Justice Department attorneys rarely receive the severe discipline private attorneys would expect if caught committing similar misconduct.  One review of DOJ lawyers has concluded: 

[M]any federal prosecutors handling cases ranging from drug trafficking to white-collar crime walk away largely unscathed from misconduct charges, even after judges determine and describe in published opinions how they committed serious offenses, such as intentionally hiding evidence and allowing witnesses to lie to juries.  But in their rulings, judges almost always omit the name of the prosecutor. And even if the prosecutor’s alleged misconduct is so grave that the [Justice Department Office of Professional Responsibility] ends up investigating, the agency goes to great lengths to conceal anything that could possibly identify them.

For decades, the DOJ’s Office of Professional Responsibility (OPR) has been accused of covering up — or at least failing to address — misconduct by DOJ attorneys.  As far back as 1995, a report by the U.S. General Accounting Office (GAO) found numerous failures in OPR investigations, The GAO report “found several OPR monitored cases with instructions from OPR management to simply “open, count and close.”

Two decades later the problem had not improved.  A December 2014 GAO report concluded:  “DOJ has not implemented its plan to … ensure that discipline for professional misconduct is applied consistently and in a timely manner for all department attorneys.  Aside from the Executive Office for United States Attorneys, “no other DOJ component has similar procedures or mechanisms in place to ensure that discipline for professional misconduct is implemented.”
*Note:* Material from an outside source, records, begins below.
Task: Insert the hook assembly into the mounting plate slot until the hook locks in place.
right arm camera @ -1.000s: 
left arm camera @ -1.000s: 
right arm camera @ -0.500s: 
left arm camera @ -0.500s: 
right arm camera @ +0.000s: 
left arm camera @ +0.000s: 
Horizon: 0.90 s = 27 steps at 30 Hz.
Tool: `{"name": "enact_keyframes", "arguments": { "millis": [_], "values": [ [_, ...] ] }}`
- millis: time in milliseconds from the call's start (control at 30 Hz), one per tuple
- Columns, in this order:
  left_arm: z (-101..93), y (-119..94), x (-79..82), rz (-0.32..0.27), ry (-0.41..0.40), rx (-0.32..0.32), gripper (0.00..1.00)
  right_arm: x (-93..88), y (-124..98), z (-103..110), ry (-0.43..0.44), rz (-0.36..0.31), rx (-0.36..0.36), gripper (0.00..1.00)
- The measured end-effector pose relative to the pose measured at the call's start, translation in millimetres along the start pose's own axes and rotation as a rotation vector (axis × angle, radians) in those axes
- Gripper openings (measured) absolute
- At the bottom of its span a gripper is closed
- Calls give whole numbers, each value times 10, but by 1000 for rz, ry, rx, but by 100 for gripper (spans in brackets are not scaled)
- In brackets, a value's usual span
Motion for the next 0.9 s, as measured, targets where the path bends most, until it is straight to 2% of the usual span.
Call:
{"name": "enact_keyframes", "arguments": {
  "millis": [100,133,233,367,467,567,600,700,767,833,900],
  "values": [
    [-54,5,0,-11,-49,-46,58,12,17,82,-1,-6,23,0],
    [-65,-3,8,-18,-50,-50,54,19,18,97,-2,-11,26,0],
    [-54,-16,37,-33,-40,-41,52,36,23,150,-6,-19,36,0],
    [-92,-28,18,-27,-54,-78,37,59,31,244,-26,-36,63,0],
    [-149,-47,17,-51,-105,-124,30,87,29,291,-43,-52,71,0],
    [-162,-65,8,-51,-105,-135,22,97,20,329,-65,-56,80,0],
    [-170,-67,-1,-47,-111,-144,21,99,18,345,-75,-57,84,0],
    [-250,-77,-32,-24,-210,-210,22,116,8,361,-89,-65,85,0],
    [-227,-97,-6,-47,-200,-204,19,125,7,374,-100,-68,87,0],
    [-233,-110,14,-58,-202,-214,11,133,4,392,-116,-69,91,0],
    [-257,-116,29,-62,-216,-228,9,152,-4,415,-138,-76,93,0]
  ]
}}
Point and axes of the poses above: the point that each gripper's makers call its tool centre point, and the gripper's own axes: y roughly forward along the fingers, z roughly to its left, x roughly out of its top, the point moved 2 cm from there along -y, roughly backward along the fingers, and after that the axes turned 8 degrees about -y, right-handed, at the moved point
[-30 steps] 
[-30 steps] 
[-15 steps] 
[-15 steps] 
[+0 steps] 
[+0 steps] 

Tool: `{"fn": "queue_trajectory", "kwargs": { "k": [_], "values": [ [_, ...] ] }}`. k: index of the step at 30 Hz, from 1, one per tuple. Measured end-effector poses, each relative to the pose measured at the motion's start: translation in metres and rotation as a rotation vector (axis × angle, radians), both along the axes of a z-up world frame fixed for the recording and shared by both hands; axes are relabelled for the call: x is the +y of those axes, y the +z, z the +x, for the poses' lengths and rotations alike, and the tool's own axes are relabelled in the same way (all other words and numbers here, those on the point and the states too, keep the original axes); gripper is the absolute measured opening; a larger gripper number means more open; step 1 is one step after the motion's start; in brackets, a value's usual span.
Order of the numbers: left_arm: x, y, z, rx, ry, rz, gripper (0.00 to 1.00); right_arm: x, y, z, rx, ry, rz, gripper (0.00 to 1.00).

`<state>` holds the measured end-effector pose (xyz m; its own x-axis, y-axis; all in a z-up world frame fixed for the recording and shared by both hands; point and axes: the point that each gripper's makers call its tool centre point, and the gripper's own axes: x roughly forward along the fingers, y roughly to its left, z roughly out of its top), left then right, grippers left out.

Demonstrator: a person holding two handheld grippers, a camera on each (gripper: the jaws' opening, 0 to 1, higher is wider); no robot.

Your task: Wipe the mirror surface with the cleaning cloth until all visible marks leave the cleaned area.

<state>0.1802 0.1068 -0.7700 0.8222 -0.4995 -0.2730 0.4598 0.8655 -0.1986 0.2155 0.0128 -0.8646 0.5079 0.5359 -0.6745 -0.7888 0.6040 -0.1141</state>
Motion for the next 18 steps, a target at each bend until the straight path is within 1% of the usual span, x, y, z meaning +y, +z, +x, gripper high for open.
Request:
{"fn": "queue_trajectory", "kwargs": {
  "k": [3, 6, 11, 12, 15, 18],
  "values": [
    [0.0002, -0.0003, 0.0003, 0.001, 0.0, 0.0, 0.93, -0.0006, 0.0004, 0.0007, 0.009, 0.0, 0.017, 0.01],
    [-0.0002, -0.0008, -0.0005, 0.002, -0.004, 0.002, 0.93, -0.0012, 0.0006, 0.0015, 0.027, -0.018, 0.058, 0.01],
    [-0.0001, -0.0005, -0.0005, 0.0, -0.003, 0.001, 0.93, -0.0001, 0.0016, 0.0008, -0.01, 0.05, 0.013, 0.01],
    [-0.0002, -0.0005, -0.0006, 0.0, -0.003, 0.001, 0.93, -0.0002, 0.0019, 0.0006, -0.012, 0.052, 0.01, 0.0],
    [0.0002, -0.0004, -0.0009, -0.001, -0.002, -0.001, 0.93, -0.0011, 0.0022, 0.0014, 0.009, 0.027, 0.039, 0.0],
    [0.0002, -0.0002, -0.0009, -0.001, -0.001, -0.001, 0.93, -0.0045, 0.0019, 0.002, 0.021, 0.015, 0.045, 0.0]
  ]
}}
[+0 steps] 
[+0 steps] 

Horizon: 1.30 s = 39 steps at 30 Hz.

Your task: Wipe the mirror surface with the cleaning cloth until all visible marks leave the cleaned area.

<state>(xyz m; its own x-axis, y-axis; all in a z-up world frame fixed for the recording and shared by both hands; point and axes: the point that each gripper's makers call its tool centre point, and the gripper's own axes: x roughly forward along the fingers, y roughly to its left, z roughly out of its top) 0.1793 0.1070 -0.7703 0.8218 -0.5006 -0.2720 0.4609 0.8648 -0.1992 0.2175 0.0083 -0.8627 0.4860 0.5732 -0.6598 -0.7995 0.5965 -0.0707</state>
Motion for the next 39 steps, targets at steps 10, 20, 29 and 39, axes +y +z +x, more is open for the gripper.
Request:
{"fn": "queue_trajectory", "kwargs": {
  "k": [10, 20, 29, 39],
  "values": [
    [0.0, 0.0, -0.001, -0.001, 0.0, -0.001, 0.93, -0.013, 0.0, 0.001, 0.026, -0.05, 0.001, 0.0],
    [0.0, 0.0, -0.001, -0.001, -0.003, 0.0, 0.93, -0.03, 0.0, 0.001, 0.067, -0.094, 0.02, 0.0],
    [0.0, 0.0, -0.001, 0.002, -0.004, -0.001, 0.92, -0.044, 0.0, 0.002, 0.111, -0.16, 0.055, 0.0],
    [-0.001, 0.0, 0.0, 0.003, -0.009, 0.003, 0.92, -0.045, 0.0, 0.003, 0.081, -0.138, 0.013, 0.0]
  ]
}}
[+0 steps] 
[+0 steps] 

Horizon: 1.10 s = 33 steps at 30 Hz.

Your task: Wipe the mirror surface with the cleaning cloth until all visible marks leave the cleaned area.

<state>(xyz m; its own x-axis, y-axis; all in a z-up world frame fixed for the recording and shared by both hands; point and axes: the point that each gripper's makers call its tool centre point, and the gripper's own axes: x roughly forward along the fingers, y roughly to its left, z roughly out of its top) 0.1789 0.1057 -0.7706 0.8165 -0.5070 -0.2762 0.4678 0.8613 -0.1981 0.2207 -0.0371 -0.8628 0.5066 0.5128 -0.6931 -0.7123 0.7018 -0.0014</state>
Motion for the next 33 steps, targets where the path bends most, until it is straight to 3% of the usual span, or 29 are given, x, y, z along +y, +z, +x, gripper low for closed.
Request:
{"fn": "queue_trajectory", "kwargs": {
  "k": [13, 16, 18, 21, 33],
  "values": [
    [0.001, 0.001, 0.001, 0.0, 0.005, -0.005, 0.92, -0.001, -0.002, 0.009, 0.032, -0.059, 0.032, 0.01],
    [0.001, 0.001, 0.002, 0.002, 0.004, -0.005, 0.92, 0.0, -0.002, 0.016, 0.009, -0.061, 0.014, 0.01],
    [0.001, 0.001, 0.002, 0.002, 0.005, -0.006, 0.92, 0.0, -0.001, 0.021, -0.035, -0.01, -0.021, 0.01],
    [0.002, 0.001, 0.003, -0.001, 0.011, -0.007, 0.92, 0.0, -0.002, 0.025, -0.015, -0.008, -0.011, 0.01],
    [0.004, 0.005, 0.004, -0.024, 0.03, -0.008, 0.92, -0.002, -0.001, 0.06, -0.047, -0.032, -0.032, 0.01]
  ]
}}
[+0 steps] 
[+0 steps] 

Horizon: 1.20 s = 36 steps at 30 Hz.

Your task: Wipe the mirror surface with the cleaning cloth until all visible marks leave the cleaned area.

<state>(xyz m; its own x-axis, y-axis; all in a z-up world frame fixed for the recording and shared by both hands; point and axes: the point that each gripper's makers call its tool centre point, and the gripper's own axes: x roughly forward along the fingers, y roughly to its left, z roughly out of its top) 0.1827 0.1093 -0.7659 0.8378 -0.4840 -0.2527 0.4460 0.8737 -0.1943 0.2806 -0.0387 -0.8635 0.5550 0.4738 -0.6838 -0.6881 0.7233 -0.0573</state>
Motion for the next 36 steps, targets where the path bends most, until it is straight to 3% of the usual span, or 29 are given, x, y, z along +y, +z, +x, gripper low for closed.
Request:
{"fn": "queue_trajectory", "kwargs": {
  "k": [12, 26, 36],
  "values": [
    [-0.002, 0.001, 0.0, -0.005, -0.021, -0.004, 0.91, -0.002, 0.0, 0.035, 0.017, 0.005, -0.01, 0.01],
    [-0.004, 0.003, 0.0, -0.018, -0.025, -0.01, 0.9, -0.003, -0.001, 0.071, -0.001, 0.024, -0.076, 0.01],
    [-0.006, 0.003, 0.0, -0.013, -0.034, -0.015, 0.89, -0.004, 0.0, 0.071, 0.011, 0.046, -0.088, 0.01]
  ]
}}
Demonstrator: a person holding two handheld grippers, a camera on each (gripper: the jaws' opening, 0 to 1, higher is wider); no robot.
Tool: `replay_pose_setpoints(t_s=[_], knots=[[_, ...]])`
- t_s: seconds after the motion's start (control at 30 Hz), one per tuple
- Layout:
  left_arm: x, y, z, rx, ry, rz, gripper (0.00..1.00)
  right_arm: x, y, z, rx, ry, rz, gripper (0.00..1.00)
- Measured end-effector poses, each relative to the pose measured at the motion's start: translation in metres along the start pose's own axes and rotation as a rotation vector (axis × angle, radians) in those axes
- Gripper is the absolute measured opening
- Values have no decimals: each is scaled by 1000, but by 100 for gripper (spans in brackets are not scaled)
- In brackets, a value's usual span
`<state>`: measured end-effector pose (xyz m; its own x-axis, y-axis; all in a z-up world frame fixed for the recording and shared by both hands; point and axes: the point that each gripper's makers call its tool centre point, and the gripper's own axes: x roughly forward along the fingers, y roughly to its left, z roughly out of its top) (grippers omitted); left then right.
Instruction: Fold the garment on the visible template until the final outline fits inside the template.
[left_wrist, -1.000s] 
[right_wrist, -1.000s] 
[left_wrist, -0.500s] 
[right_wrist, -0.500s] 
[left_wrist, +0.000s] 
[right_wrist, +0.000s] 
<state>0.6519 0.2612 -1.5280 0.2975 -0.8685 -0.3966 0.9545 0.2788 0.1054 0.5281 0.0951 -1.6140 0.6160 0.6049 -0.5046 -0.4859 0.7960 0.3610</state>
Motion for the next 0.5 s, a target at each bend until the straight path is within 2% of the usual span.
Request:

Doubtless the most infamous case of the DOJ lying to courts is the saga of falsified affidavits submitted by DOJ attorneys to the FISA (Foreign Intelligence Surveillance Act) Court to obtain permission to spy on President Donald Trump’s 2016 campaign staffer Carter Page, despite the DOJ’s knowledge that the affidavits lacked probable cause.  The FISA statute requires that “the Attorney General certif[y] in writing under oath that … the electronic surveillance is solely directed at … the acquisition of the contents of communications transmitted by means of communications used exclusively between or among foreign powers….” 50 U.S. Code § 1802(a).

FISA Court Judge James Boasberg found that the affidavits contained “material misstatements and omissions.” Fellow FISA Court Judge Rosemary Collyer wrote in a scathing order that “[t]he FBI’s handling of the Carter Page applications, as portrayed in the OIG report, was antithetical to the heightened duty of candor” required in ex parte surveillance applications. But the falsified affidavits were also signed off on by then-acting Attorney General Dana Boente and then-Deputy Attorney General Rod Rosenstein.  The corruption at DOJ goes to the highest levels.

Nothing destroys the faith of the American people in their government more quickly than the realization that government officials are not our servants, but our rulers.  All too many DOJ attorneys have shown again and again that they do not uphold the rule of law, but have contempt for the law.  They operate based on the rule: “Perjury for thee, but not for me.”